Click “Create API key” and give it a descriptive name.Create API key form
3

Store your API key

Once your API key is created, make sure to copy and store it in a safe place. You won’t be able to see it again for security reasons. If it gets lost, you can create a new one.Generated API key with copy button highlighted
Your API key grants full access to your Passport account.
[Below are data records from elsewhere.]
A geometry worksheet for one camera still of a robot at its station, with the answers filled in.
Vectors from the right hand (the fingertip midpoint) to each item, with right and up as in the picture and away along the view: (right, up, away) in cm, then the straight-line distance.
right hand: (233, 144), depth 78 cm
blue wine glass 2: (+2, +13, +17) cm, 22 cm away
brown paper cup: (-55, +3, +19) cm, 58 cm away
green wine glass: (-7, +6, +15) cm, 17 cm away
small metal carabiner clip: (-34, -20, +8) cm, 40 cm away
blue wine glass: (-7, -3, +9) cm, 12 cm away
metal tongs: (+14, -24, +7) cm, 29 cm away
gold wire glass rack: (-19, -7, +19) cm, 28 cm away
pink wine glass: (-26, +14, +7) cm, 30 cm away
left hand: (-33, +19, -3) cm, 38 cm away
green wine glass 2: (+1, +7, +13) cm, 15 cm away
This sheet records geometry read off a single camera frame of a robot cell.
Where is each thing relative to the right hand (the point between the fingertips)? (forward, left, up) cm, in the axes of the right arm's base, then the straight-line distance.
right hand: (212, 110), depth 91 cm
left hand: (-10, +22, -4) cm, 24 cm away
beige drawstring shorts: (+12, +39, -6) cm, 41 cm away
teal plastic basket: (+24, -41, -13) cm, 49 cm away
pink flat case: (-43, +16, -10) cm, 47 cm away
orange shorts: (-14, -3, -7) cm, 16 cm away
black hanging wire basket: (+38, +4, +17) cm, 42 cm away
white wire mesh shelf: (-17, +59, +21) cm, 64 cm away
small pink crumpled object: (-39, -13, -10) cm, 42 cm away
Keep it secure and never share it publicly.
4

Use your API key

Now that you have your API key, you can use it to access your account’s resources programmatically via any API request using the api-key header.
api-key: ub_live_xxxx

Example Usage

Include your API key in the api-key header: 
curl -X GET 'https://api.ubpass.co/v1/wallet-pass' \
  -H 'api-key: YOUR_API_KEY_HERE'

Example with a Real Request

curl -X GET 'https://api.ubpass.co/v1/wallet-pass' \
  -H 'api-key: ub_live_abc123xyz456...' \
  -H 'Content-Type: application/json'

Authentication Errors

If your API key is missing, invalid, or malformed, you’ll receive authentication errors:
When no API key is provided in the request headers, you’ll receive a 401 Unauthorized response indicating that authentication is required.
{
  "txId": "req-xxx",
  "timestamp": "2025-01-17T10:30:00Z",
  "errorCode": "UNAUTHORIZED", 
  "errorMessage": "Authentication required"
}
The exact error message may vary depending on the endpoint.
When an invalid or malformed API key is provided, you’ll receive a 403 Forbidden response indicating that access is denied.
{
  "txId": "req-xxx",
  "timestamp": "2025-01-17T10:30:00Z",
  "errorCode": "FORBIDDEN",
  "errorMessage": "Access denied"
}
The exact error message may vary depending on the endpoint.

Best Practices

Secure Storage

  • Use environment variables in production
  • Never commit API keys to version control
  • Use different keys for development and production
  • Rotate keys regularly for security

Rate Limiting

  • API requests are rate limited to prevent abuse
  • Include proper error handling for 429 responses
  • Implement exponential backoff for retries
  • Cache responses when possible

Environment Setup Examples

// .env file
PASSPORT_API_KEY=ub_live_your_api_key_here

// app.js
const API_KEY = process.env.PASSPORT_API_KEY;

const response = await fetch('https://api.ubpass.co/v1/wallet-pass', {
  headers: {
    'api-key': API_KEY,
    'Content-Type': 'application/json'
  }
});
When you remove a user from your organization (or they leave your organization), all API keys associated with that user will stop working as well. Keep this in mind when managing users.